FP32 → ternary {-1, 0, +1} quantization with error analysis, stochastic rounding, and per-channel scaling.
A 7-billion parameter model stores ~28 GB of weights in FP32. Replace every float with a trit and you're down to ~1.7 GB — small enough to fit in L3 cache. The catch: you need to actually compress those weights without destroying model quality. That's what this crate does.
This implements the quantization algorithms from Li et al. 2016 (TWN) and Zhu et al. 2016 (TTQ): deterministic threshold quantization, stochastic rounding for unbiased compression, learned-threshold optimization, and per-channel scaling that respects the wildly different norms across transformer heads.

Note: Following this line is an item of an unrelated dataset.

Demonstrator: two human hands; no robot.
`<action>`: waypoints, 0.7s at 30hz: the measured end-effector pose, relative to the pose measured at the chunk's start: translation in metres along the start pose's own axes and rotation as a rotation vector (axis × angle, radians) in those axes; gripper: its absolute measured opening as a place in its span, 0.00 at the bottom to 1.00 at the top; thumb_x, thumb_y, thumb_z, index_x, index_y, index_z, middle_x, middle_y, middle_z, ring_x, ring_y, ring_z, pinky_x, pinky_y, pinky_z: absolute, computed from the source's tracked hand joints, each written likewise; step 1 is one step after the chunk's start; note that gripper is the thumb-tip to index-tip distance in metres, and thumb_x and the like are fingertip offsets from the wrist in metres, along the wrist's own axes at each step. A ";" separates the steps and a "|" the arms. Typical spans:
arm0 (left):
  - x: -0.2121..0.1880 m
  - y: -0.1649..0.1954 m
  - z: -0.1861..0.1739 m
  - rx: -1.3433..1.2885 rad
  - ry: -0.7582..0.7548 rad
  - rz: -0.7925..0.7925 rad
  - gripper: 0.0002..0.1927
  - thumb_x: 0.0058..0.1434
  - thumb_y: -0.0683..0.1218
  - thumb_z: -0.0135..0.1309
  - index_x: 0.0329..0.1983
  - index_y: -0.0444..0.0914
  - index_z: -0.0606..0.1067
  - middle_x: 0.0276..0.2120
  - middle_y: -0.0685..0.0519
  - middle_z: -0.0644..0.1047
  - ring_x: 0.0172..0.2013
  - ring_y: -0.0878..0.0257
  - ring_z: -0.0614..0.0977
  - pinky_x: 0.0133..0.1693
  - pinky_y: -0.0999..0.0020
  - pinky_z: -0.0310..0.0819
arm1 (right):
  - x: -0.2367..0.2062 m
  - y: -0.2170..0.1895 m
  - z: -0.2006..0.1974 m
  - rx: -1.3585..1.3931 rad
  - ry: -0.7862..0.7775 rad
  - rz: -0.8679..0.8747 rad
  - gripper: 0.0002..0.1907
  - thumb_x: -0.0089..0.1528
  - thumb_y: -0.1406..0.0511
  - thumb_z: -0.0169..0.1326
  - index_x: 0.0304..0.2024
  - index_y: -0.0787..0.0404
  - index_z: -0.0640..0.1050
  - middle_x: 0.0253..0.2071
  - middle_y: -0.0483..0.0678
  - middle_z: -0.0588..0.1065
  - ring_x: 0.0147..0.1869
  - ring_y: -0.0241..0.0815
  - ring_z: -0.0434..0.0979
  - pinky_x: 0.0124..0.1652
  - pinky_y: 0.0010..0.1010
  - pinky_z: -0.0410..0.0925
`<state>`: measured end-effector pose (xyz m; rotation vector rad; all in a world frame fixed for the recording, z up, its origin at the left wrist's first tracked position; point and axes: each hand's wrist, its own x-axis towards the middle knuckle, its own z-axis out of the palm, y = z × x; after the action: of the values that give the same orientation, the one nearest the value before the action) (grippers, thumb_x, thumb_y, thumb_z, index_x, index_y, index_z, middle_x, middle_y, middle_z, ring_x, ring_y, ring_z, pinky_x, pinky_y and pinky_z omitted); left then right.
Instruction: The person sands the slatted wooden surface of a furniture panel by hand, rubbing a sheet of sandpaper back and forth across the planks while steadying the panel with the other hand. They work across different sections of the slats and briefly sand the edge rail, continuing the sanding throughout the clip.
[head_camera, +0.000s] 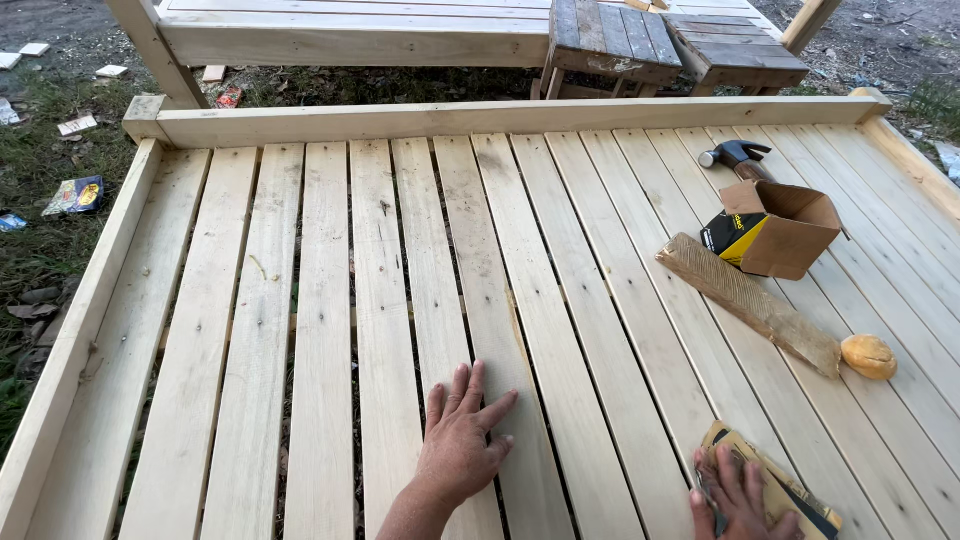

The zero in {-1, 0, +1} does something binary {-1, +1} can't: it gives you sparsity for free. A ternary weight matrix where 60% of values are zero means 60% of your multiplications disappear — they're not computed at all. The threshold τ controls the sparsity-accuracy tradeoff, and this crate gives you four different strategies for choosing it.
use ternary_quantize::{quantize_f32_to_ternary, dequantize_ternary_to_f32, QuantizeConfig, Trit};
// Deterministic quantization: anything with |w| ≤ 0.05 becomes 0
let weights = vec![-0.8, -0.02, 0.0, 0.03, 0.9];
let config = QuantizeConfig::new(0.05, 1.0);
let trits = quantize_f32_to_ternary(&weights, &config);
assert_eq!(trits, vec![Trit::Neg, Trit::Zero, Trit::Zero, Trit::Zero, Trit::Pos]);
let deq = dequantize_ternary_to_f32(&trits, 1.0);
// [-1.0, 0.0, 0.0, 0.0, 1.0]Deterministic quantization introduces systematic bias: 0.3 always maps to 0, so you always lose the same signal. Stochastic rounding fixes this: 0.3 maps to +1 with probability 0.3, and to 0 with probability 0.7. Over many weights, the expected value is preserved exactly.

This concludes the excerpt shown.